8-K 1 d502566d8k.htm FORM 8-K Form 8-K

 

 

UNITED STATES

SECURITIES AND EXCHANGE COMMISSION

Washington, D.C. 20549

 

 

FORM 8-K

 

 

CURRENT REPORT

Pursuant to Section 13 or 15(d) of the

Securities Exchange Act of 1934

Date of Report (Date of earliest event reported): March 18, 2013

 

 

Crestwood Midstream Partners LP

(Exact name of registrant as specified in its charter)

 

 

Commission file number:

 

Delaware   001-33631   56-2639586

(State or other jurisdiction

of incorporation or organization)

 

(Commission

File Number)

 

(I.R.S. Employer

Identification No.)

700 Louisiana Street, Suite 2060

Houston, Texas

  77002
(Address of principal executive offices)   (Zip Code)

(832) 519-2200

(Registrant’s telephone number, including area code)

 

 

Check the appropriate box below if the Form 8-K filing is intended to simultaneously satisfy the filing obligation of the registrant under any of the following provisions:

 

¨ Written communication pursuant to Rule 425 under the Securities Act (17 CFR 230.425)

 

¨ Soliciting material pursuant to Rule 14a-12 under the Exchange Act (17 CFR 240.14a-12)

 

¨ Pre-commencement communications pursuant to Rule 14d-2(b) under the Exchange Act (17 CFR 240.14d-2(b))

 

¨ Pre-commencement communications pursuant to Rule 13e-4(c) under the Exchange Act (17 CFR 240.13e-4(c))

 

 

 


Item 8.01. Other Events

On January 8, 2013, Crestwood Midstream Partners LP (the “Partnership”) filed a Current Report on Form 8-K to report is acquisition of a 65% limited liability company membership interest in Crestwood Marcellus Midstream LLC (“CMM”) from Crestwood Marcellus Holdings LLC (“Marcellus Holdings”), Crestwood Gas Services GP LLC, the general partner of the Partnership (the “General Partner”), Crestwood Holdings LLC (“Crestwood Holdings”), and Crestwood Gas Services Holdings LLC (“Gas Services Holdings”), collectively the “Contributing Parties.” Because the Partnership now owns 100% of CMM and has the ability to control CMM’s operating and financial decisions and policies, and because the limited liability company membership interest has been acquired from the Contributing Parties, applicable accounting standards required the acquisition of the interest to be accounted for as a reorganization of entities under common control. As a result, the Partnership’s historical financial information was retrospectively adjusted to reflect the change in reporting entity and the consolidation of CMM. Accordingly, the Partnership has updated certain information included in its Annual Report on Form 10-K for the year ended December 31, 2012 (“2012 Annual Report”) filed with the Securities and Exchange Commission (“SEC”) on February 28, 2013 as follows:

 

   

Item 6. Selected Financial Data;

 

   

Item 7. Management’s Discussion and Analysis of Financial Condition and Results of Operations;

 

   

Item 7A. Quantitative and Qualitative Disclosures About Market Risk; and

 

   

Item 8. Financial Statements and Supplementary Data.

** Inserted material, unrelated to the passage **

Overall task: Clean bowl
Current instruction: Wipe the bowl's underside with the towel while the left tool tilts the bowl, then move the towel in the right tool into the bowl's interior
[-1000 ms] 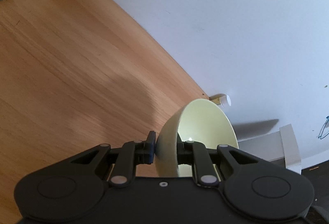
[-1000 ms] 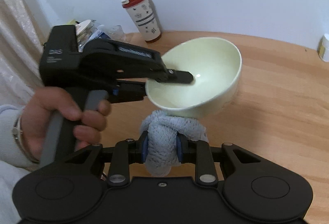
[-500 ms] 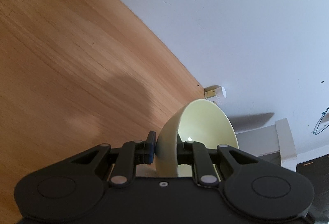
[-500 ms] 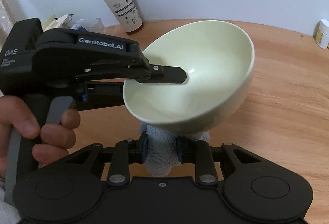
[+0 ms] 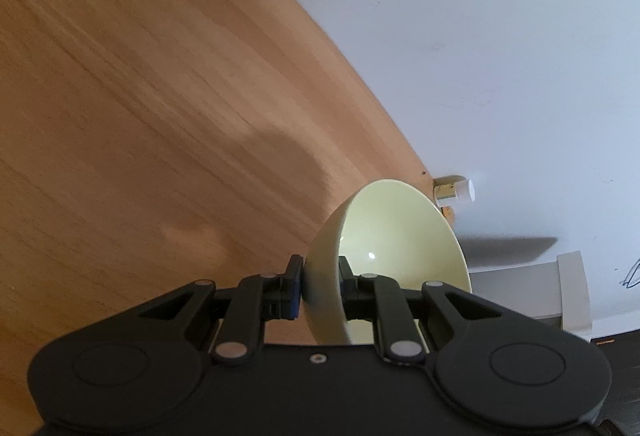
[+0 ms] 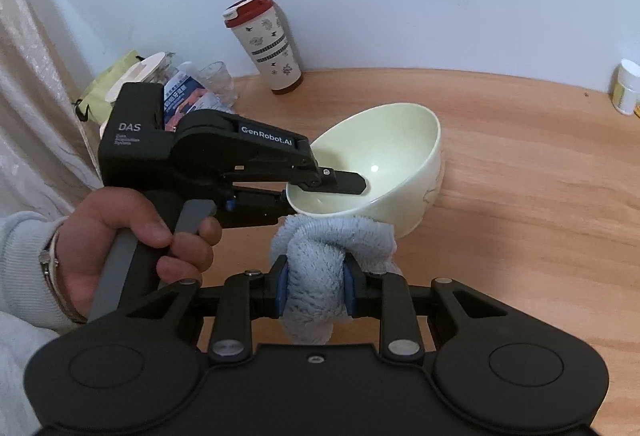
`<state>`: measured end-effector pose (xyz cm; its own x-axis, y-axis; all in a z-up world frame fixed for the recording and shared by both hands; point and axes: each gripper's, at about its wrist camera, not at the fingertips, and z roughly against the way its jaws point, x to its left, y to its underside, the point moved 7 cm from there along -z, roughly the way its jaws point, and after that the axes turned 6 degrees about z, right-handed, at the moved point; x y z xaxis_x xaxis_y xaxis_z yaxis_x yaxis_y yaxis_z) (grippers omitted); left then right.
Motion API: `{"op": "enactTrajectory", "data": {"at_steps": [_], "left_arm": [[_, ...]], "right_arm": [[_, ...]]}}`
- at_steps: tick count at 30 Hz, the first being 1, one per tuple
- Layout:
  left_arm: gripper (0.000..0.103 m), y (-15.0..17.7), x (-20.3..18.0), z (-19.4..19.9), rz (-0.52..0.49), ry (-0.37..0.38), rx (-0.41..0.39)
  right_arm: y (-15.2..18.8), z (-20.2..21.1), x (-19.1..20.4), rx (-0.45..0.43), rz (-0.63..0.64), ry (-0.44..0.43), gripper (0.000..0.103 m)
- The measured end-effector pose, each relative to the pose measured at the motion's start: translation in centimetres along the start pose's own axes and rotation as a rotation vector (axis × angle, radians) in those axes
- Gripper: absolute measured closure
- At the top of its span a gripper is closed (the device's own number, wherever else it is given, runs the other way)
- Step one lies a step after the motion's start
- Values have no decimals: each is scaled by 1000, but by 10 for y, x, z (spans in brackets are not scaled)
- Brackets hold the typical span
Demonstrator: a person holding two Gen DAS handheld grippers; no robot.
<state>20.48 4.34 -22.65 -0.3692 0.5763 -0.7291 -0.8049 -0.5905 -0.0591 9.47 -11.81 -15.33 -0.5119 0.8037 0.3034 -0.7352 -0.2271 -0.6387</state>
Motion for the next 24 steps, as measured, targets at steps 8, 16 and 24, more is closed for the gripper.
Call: {"op": "enactTrajectory", "data": {"at_steps": [8, 16, 24], "left_arm": [[88, -2, 15, -6, 11, -66, 25], [88, -3, 18, -8, -31, -103, 38], [88, 2, 20, -13, -95, -129, 76]], "right_arm": [[-11, -1, -5, 3, -40, -4, 73], [-33, 12, -23, -79, -131, -19, 73], [-57, 1, -40, -99, -95, 15, 73]]}}
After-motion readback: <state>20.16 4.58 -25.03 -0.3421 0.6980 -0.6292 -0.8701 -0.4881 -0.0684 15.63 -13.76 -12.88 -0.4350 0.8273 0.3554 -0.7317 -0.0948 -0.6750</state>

The Partnership has filed the updated information listed above as Exhibit 99.1 to this Current Report on Form 8-K (“Report”) which is incorporated herein by reference. Except with respect to the retrospective adjustment described above, the information included in this Report has not been updated to reflect events subsequent to the filing of the 2012 Annual Report. This Report should be read in conjunction with the portions of the 2012 Annual Report that have not be retrospectively adjusted herein, as well as in conjunction with the Partnership’s other filings with the SEC filed subsequent to the 2012 Annual Report.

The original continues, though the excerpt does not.